The Bench
- First edition
- Authors: Meghan, Duchess of Sussex
- Illustrator: Christian Robinson
- Language: English
- Genre: Children's literature
- Publisher: Random House Children's Books
- Publication date: June 8, 2021
- Media type: Print

= The Bench (book) =

2021 picture book for children

The Bench is a 2021 picture book for children written by Meghan, Duchess of Sussex. It was published on June 8, 2021 by Random House Children's Books. Meghan has also narrated the audiobook of the story.

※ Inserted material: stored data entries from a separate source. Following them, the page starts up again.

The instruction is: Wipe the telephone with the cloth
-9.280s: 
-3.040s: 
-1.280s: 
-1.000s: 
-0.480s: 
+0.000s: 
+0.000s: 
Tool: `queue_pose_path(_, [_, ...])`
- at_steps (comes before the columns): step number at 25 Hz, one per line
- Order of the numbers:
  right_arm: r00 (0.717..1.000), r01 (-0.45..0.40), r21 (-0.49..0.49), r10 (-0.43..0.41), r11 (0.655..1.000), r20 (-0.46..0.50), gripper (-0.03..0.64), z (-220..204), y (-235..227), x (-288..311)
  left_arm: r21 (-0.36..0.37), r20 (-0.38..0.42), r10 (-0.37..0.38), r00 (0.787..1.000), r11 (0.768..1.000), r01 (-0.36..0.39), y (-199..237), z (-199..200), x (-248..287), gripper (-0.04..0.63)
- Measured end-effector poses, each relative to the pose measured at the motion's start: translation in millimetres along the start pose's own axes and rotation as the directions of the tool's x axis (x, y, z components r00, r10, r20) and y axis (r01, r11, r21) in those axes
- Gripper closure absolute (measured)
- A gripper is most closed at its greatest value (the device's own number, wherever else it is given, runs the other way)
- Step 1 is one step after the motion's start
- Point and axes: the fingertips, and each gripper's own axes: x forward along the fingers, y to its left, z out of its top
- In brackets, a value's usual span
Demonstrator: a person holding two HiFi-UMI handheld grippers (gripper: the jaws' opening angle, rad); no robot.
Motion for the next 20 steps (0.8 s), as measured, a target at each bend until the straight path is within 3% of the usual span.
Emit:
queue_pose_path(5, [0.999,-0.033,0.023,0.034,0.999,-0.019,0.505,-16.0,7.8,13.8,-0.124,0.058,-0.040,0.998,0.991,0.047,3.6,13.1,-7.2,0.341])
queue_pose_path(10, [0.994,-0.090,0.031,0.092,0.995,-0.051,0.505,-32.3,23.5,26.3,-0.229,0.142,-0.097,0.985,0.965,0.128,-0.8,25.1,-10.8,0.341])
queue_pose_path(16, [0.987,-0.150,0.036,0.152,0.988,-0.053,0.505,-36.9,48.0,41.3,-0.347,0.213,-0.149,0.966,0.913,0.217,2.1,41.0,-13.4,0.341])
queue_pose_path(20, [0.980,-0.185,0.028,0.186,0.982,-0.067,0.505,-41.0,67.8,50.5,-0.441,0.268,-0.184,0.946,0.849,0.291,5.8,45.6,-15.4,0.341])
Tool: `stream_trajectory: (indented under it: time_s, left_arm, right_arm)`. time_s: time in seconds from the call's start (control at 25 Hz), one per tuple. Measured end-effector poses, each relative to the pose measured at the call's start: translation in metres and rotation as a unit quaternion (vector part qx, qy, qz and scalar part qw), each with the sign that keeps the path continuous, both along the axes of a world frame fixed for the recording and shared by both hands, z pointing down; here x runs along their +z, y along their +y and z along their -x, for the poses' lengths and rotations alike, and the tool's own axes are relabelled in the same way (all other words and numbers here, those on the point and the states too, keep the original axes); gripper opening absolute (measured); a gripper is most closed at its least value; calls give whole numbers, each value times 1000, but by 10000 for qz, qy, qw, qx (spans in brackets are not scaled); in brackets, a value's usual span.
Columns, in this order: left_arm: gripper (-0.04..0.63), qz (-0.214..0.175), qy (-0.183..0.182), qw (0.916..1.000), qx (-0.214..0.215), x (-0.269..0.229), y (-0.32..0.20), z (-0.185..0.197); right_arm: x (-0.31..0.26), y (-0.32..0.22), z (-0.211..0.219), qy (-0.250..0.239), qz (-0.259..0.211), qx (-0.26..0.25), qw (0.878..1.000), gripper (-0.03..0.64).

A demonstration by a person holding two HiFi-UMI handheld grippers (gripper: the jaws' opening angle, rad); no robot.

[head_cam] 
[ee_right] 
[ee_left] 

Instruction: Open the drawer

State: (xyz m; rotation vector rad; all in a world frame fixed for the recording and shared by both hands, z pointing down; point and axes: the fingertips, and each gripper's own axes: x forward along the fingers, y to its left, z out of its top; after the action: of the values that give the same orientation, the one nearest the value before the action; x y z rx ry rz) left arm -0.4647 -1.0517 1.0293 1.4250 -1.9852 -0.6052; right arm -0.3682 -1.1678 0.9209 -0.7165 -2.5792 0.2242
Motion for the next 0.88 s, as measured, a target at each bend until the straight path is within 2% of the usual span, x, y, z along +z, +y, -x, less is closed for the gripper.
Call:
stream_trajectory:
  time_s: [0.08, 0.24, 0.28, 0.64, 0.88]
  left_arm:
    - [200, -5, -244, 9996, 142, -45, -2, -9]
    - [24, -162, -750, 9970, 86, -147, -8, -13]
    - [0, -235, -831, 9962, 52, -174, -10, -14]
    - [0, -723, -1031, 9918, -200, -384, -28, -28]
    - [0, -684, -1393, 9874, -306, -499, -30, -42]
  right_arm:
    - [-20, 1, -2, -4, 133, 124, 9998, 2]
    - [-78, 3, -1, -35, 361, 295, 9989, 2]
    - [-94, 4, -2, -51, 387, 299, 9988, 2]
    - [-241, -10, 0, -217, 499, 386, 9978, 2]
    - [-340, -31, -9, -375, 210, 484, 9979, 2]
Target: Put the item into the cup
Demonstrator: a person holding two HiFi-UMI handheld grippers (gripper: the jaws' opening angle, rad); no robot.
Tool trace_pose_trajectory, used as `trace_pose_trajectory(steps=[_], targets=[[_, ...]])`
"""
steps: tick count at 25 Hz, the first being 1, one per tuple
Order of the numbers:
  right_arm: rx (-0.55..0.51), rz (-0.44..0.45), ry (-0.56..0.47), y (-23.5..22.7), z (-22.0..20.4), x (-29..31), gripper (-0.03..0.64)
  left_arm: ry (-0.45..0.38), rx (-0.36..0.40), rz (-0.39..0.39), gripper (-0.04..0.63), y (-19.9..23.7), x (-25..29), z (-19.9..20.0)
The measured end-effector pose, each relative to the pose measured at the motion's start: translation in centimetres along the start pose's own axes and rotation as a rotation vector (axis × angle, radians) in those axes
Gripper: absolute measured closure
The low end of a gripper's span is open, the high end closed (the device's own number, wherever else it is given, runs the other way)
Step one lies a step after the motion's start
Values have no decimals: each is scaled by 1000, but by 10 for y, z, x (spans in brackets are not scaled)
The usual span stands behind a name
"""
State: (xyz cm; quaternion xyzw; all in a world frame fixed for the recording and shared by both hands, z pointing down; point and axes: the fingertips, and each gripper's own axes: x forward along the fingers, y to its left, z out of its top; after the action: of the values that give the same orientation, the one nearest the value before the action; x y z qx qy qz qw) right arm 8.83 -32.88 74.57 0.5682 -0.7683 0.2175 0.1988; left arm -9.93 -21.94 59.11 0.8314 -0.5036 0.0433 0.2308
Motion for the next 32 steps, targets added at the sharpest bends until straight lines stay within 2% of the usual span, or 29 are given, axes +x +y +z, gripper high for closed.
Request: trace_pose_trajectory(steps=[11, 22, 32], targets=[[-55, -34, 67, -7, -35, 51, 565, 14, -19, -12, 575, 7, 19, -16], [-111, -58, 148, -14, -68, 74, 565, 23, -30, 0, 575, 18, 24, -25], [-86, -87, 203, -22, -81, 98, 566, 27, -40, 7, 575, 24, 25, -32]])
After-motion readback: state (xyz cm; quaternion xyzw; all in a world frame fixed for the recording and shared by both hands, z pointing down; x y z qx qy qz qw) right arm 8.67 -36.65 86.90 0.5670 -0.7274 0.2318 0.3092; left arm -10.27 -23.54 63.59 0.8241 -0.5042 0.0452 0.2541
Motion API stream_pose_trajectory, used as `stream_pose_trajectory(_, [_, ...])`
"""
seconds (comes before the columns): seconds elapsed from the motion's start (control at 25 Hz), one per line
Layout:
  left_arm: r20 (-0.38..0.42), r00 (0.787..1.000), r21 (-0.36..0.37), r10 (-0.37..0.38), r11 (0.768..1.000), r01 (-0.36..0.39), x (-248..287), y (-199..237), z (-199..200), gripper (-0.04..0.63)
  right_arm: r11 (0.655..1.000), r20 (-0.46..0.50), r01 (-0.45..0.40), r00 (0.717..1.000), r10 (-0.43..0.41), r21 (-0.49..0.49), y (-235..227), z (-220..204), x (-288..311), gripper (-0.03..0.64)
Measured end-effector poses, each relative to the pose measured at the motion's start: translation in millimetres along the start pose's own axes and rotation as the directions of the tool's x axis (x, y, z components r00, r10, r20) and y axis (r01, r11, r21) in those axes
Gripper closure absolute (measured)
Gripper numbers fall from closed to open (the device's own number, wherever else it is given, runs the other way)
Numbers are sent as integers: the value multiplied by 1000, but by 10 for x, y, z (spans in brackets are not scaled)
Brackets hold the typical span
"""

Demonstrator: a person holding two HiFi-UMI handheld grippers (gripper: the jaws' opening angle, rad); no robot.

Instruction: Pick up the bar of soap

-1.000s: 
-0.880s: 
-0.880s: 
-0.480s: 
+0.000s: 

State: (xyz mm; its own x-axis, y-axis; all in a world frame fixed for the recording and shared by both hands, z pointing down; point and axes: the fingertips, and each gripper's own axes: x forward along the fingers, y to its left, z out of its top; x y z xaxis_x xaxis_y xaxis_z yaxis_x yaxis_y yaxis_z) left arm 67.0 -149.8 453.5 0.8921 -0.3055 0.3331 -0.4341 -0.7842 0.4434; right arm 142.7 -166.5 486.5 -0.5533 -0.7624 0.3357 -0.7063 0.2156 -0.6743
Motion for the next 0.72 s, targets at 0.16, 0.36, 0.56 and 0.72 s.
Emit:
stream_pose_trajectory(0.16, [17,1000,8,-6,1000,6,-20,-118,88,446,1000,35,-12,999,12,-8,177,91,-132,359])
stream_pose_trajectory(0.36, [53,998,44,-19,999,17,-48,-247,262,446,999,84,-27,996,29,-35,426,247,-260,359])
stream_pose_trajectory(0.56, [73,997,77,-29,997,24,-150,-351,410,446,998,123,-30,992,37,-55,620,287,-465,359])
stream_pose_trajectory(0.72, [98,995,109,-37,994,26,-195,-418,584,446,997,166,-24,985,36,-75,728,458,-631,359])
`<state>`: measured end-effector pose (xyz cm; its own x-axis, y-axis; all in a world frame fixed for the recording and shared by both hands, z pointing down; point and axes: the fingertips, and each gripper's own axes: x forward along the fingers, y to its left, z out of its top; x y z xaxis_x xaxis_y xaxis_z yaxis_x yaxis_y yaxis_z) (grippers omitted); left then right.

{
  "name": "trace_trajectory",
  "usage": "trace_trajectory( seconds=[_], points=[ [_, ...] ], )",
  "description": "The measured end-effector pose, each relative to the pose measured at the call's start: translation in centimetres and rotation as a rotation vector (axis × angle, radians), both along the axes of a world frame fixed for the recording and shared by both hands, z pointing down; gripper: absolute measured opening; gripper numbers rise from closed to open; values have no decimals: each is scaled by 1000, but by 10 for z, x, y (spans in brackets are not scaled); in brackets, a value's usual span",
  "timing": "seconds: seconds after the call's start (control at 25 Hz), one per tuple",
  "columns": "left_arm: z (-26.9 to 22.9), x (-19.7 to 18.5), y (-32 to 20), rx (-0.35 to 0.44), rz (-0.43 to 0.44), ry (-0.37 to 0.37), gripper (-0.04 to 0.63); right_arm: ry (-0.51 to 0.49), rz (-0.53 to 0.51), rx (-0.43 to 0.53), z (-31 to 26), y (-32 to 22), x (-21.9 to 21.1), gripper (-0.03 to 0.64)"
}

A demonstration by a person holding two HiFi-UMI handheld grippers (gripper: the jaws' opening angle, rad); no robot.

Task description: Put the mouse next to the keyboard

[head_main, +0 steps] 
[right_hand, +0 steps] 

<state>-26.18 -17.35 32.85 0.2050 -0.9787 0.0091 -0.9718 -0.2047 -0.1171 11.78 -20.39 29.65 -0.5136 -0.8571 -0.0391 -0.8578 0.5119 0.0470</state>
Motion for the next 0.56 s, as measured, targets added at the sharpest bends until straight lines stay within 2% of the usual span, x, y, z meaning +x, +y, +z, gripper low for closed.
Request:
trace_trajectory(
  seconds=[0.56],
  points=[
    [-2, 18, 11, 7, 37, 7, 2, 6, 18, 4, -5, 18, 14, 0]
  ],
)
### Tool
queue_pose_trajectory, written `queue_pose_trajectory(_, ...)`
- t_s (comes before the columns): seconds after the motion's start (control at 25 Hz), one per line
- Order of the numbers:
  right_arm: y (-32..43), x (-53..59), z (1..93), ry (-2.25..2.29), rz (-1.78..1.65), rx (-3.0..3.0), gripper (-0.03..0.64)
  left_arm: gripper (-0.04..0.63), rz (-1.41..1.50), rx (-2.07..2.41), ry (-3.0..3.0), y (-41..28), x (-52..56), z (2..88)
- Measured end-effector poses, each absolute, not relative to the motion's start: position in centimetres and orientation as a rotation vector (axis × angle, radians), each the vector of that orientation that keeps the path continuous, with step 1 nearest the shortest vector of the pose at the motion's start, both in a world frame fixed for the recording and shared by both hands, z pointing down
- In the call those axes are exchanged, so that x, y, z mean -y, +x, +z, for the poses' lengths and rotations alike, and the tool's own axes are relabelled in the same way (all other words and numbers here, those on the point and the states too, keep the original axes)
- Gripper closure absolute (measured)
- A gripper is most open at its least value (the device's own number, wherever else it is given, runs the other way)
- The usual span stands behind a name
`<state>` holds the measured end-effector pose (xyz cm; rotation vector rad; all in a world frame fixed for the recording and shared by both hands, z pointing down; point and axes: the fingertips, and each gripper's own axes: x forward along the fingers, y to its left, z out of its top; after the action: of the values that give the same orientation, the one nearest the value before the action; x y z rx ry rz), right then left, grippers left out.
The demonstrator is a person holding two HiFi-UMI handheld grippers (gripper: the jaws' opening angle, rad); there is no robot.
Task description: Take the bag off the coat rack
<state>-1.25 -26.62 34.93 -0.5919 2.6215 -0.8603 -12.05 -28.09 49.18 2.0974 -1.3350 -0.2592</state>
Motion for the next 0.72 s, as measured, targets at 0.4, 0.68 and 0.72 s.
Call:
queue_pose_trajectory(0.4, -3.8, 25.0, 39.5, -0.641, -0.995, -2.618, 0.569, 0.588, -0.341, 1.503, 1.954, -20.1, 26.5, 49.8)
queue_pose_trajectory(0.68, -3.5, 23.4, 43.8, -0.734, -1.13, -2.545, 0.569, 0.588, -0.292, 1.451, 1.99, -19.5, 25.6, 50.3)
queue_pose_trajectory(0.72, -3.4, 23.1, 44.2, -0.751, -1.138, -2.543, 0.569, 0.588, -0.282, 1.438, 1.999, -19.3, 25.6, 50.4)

The book is illustrated by Christian Robinson; it features Robinson's first illustrations in watercolour.

==Background==
The genesis for the book came from a poem that Meghan wrote for her husband, Prince Harry, Duke of Sussex, for Father's Day. Meghan found inspiration for the book from the relationship that Harry has with their son, Archie Mountbatten-Windsor. Following its release, Meghan, alongside Archewell, donated 2,000 copies of The Bench to libraries, schools, and other nonprofit programs across the United States.

==Synopsis==
The book is about the relationship between a father and his son told from the perspective of the mother. Random House Children's Books said in a press release that the book "touchingly captures the evolving and expanding relationship between fathers and sons and reminds us of the many ways that love can take shape and be expressed in a modern family". Meghan described Robinson's "beautiful and ethereal" illustrations as capturing "the warmth, joy, and comfort of the relationship between fathers and sons from all walks of life" and that she and Robinson "worked closely to depict this special bond through an inclusive lens".

==Reception==
Alex O'Connell of The Times praised The Bench for its illustrations but stated it lacked "a good story and basic rhythm" and remarked its readability targeted "needy" parents rather than young children. Sarah Dawson of The Independent dubbed it a "sweet, calming bedtime read" that was "unlikely to win any literary awards" and also noted its appeal to adults rather than children. Writing for The Telegraph, Claire Allfree found The Bench a "series of imperatives disguised as loving verse", and criticized its grammar and "generic" storyline. Emily Phillips from the Evening Standard gave plaudits for the book's "soft rhymes and gentle watercolours", and praised its relatability to diverse families. Rosita Boland for The Irish Times praised Robinson's watercolor depictions as "lovely" but labelled the Duchess's writing "extremely disjointed". Writing for The New York Times, Sarah Lyall complimented the book's messaging and illustrations but labelled the rhyming "tortured" and dubbed the writing "not terrible, but it's not terrific."

On June 9, the book reached number three on Amazon's American bestseller list and was number one in the Children's Emotions books category.
On June 17, the book reached number one in the children's picture books category of The New York Times Best Seller list.